Randomized Trial of Adjunctive Prednisolone for Kawasaki Disease

Signal observed that adjunctive prednisolone in primary Kawasaki disease treatment did not reduce coronary artery lesions at 1 month (16.0% vs 13.8% with standard care alone). Evidence suggests prednisolone may reduce rescue therapy requirements (4.6% vs 10.1%) and fever duration, though coronary outcomes remained similar between groups at 3 months.
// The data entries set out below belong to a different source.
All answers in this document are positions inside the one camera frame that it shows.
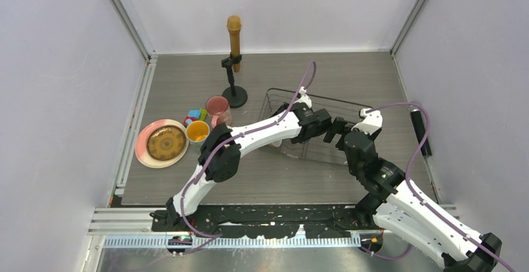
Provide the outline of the pink beige leaf plate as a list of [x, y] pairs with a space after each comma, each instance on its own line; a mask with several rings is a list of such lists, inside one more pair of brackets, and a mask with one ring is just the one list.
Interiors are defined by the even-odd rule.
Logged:
[[138, 135], [135, 156], [149, 168], [166, 168], [177, 163], [188, 149], [185, 127], [172, 119], [147, 125]]

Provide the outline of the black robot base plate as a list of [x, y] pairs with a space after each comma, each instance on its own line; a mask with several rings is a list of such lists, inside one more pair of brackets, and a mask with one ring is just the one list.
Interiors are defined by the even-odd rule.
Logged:
[[353, 205], [200, 205], [188, 221], [198, 231], [222, 238], [345, 238], [352, 231], [382, 233]]

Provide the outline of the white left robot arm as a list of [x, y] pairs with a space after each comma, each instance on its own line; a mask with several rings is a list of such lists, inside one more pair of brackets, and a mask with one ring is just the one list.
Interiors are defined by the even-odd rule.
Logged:
[[218, 183], [232, 178], [240, 160], [265, 145], [290, 140], [305, 143], [327, 132], [332, 117], [326, 109], [314, 111], [304, 102], [284, 103], [273, 115], [242, 127], [217, 125], [200, 149], [195, 171], [184, 187], [166, 202], [164, 210], [150, 213], [154, 231], [163, 226], [186, 230], [199, 204]]

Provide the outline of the pink patterned mug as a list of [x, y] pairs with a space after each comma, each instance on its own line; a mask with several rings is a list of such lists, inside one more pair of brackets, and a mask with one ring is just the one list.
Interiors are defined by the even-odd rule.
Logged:
[[208, 116], [211, 120], [211, 126], [215, 128], [217, 125], [225, 124], [231, 127], [233, 118], [230, 112], [230, 105], [228, 100], [222, 95], [215, 95], [210, 97], [205, 105]]

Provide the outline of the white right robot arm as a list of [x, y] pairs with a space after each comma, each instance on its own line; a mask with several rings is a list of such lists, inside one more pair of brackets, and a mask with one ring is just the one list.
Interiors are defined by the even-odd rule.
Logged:
[[492, 271], [498, 264], [501, 240], [464, 225], [429, 198], [405, 172], [378, 156], [374, 140], [381, 132], [381, 115], [353, 124], [334, 119], [324, 141], [340, 135], [349, 173], [367, 190], [356, 205], [363, 228], [378, 226], [414, 245], [444, 271]]

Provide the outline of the beige ceramic bowl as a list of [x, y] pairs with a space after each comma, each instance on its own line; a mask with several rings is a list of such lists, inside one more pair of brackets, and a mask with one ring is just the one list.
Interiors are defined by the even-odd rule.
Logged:
[[270, 145], [275, 147], [275, 148], [279, 148], [282, 145], [282, 143], [283, 143], [282, 140], [276, 140], [274, 142], [271, 142]]

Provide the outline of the blue mug yellow inside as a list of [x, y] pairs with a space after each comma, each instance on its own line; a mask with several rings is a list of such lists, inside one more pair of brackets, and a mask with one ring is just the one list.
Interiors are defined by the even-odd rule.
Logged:
[[186, 136], [190, 145], [199, 150], [210, 134], [210, 126], [201, 120], [190, 123], [186, 128]]
Worth noting this large randomized trial (n=3208) found no significant difference in primary coronary endpoints despite some secondary benefits.
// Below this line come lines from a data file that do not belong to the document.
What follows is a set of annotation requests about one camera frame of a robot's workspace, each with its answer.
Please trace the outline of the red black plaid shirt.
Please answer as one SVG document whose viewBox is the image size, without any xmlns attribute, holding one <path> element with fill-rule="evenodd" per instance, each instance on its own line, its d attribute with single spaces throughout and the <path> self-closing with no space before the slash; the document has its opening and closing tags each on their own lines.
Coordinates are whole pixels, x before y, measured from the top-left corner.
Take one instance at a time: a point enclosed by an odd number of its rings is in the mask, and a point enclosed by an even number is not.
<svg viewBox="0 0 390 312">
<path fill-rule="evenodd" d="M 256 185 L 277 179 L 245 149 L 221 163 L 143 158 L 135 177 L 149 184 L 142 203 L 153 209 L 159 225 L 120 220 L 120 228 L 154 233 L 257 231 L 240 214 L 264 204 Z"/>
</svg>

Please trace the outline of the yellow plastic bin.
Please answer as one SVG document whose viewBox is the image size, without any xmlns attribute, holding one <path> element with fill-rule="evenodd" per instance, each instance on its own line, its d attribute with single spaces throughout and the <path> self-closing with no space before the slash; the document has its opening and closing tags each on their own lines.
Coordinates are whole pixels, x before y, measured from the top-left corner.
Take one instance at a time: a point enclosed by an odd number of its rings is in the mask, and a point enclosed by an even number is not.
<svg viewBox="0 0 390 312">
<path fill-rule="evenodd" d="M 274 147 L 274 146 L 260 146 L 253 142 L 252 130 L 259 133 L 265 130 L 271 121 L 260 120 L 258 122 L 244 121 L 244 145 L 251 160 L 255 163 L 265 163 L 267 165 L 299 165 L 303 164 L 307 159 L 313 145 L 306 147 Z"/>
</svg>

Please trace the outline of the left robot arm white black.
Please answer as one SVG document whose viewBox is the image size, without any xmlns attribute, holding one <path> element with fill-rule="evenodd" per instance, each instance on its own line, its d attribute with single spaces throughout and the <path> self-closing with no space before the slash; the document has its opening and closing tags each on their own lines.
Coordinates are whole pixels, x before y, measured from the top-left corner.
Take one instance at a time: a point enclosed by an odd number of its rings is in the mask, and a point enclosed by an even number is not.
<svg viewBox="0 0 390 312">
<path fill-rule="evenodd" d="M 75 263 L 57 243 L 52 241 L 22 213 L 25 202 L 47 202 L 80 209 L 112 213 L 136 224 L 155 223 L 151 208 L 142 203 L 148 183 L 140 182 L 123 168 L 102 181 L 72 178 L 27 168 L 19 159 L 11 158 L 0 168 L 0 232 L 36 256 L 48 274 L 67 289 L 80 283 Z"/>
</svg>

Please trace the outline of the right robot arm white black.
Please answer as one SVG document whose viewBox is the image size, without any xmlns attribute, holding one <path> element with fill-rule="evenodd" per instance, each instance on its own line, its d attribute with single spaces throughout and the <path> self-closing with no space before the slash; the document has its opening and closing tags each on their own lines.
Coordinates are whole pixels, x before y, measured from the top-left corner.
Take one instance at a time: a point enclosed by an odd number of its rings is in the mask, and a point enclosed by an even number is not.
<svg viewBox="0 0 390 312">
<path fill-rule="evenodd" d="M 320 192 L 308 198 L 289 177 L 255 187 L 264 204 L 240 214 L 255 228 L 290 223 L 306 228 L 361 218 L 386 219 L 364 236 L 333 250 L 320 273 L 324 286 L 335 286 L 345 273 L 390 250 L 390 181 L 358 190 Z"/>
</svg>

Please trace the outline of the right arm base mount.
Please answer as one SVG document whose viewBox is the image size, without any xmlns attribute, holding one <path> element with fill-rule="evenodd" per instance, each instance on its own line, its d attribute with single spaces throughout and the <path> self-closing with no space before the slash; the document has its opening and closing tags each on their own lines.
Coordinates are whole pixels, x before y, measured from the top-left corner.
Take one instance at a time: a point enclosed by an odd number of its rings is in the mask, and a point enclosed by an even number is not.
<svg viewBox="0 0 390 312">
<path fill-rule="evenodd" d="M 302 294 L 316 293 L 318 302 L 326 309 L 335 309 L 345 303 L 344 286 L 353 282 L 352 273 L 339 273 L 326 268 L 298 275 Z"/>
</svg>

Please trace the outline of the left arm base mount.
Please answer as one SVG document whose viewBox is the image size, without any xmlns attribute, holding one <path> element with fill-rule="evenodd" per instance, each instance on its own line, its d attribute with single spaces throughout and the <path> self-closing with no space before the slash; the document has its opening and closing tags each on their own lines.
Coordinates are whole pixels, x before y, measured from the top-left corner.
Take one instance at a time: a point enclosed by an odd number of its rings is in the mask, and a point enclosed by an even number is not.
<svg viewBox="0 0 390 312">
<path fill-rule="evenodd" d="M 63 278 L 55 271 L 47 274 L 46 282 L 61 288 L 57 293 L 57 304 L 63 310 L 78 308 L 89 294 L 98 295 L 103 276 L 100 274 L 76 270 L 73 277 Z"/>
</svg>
(Funded by the Chinese Academy of Medical Sciences Innovation Fund for Medical Sciences and the National Natural Science Foundation of China; ClinicalTrials.gov number, NCT04078568.).

Relevance: Randomized controlled trial directly evaluating prednisolone in primary treatment of Kawasaki disease (dx-kawasaki). Examines coronary-artery lesions and rescue therapy outcomes, directly relevant to profile diagnosis and clinical outcomes of interest.

PMID: 41985133The New England journal of medicine(Journal Article)
Clinical Trial

Clinical Study of Atorvastatin in the Treatment of Acute Kawasaki Disease Complicated With Coronary Artery Abnormalities in Children

Evidence suggests investigation of atorvastatin as adjunctive therapy for acute Kawasaki disease with coronary abnormalities is underway in pediatric patients. Worth noting this represents exploration of statin therapy beyond traditional anti-inflammatory approaches for coronary sequelae management. The study targeting children with existing coronary involvement indicates focus on secondary prevention strategies.

Relevance: Clinical trial investigating atorvastatin in acute Kawasaki disease (dx-kawasaki) with coronary artery abnormalities in children. Directly relevant to profile diagnosis in pediatric population and coronary sequelae outcomes.